Source information Block Start

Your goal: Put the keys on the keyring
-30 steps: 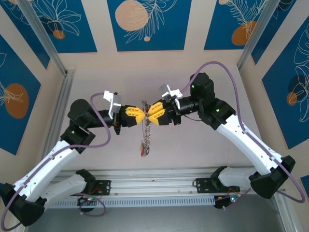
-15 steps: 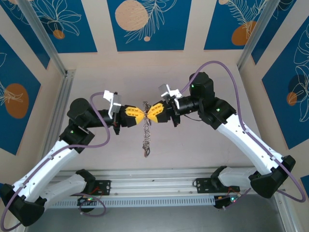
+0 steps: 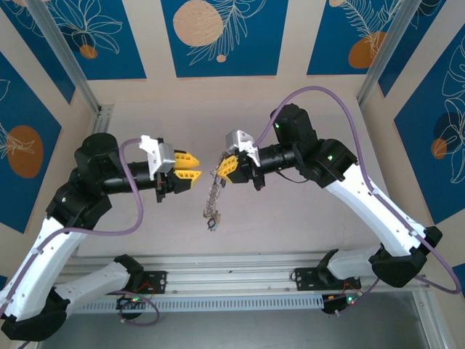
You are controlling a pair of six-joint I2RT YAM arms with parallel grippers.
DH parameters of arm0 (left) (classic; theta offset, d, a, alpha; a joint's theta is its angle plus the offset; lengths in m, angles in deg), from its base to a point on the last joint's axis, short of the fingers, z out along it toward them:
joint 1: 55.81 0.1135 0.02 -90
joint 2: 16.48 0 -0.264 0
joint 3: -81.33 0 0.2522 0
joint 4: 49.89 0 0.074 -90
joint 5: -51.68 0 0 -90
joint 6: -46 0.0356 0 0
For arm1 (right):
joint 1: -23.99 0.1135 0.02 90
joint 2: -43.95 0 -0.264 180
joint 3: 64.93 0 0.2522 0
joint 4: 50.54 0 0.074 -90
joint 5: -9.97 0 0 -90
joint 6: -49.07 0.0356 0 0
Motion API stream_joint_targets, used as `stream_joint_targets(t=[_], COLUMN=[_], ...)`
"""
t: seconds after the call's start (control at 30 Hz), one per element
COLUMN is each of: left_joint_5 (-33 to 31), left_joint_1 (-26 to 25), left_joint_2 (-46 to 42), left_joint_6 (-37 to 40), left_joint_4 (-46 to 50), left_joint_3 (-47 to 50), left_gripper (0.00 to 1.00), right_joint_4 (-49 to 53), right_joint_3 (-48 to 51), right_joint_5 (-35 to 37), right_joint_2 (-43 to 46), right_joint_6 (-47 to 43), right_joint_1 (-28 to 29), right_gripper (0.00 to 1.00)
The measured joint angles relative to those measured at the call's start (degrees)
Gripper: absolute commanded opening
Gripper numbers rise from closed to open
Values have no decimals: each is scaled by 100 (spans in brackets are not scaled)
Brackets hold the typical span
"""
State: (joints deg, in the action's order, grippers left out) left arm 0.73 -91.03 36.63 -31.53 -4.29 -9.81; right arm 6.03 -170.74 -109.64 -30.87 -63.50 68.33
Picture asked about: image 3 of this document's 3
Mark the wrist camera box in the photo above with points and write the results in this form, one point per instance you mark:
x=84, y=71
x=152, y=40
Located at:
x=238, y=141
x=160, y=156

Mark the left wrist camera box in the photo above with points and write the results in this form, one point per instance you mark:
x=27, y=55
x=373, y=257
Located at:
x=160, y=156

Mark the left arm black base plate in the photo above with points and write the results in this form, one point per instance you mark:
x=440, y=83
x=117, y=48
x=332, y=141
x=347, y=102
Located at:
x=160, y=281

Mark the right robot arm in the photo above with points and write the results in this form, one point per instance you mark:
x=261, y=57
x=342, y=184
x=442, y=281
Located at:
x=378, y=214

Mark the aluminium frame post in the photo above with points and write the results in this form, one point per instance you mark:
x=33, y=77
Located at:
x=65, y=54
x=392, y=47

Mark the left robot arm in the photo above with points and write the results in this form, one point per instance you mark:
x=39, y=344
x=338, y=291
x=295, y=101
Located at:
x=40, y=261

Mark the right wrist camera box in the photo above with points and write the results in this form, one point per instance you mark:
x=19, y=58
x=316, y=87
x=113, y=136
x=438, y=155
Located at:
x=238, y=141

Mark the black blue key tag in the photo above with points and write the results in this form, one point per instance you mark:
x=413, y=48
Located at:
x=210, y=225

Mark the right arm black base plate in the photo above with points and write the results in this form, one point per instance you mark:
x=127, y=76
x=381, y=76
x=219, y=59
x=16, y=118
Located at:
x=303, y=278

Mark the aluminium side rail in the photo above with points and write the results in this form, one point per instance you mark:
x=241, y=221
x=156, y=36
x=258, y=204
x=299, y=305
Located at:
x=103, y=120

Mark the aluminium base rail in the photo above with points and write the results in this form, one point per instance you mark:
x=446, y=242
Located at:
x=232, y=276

Source information Block End
Source information Block Start

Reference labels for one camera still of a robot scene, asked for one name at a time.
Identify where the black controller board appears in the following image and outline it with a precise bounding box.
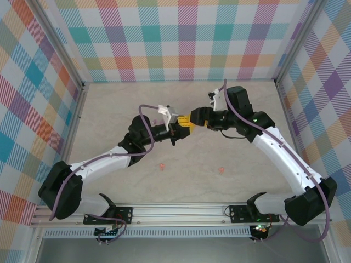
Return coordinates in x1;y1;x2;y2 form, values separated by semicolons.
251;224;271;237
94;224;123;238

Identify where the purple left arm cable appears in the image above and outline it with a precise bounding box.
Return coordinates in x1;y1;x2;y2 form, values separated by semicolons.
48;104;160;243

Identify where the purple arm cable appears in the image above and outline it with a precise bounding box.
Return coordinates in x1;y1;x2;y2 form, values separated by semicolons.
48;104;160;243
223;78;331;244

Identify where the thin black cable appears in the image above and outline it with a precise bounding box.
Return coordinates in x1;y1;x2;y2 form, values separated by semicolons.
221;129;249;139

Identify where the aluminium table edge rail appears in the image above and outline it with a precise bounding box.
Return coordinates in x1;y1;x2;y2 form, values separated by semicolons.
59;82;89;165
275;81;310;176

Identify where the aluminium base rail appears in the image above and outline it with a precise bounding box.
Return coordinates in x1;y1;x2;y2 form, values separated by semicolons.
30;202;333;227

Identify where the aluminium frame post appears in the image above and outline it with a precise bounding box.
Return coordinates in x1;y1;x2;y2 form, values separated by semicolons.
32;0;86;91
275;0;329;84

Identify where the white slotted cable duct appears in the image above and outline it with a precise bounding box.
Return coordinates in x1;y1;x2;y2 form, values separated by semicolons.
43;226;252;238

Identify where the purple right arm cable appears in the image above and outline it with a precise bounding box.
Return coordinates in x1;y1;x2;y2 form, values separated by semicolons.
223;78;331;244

Source information Block End

What is required: Note every line above where the string "grippers" shows up, and copy those lines.

Result:
You are controlling a pair of six-joint I2RT YAM arms with parallel grippers.
State: (joints deg, in the action's order, grippers left out) left arm 0.73 -91.03 36.63 -31.53 -4.29 -9.81; right arm 6.03 -170.74 -109.64 -30.87 -63.50 68.33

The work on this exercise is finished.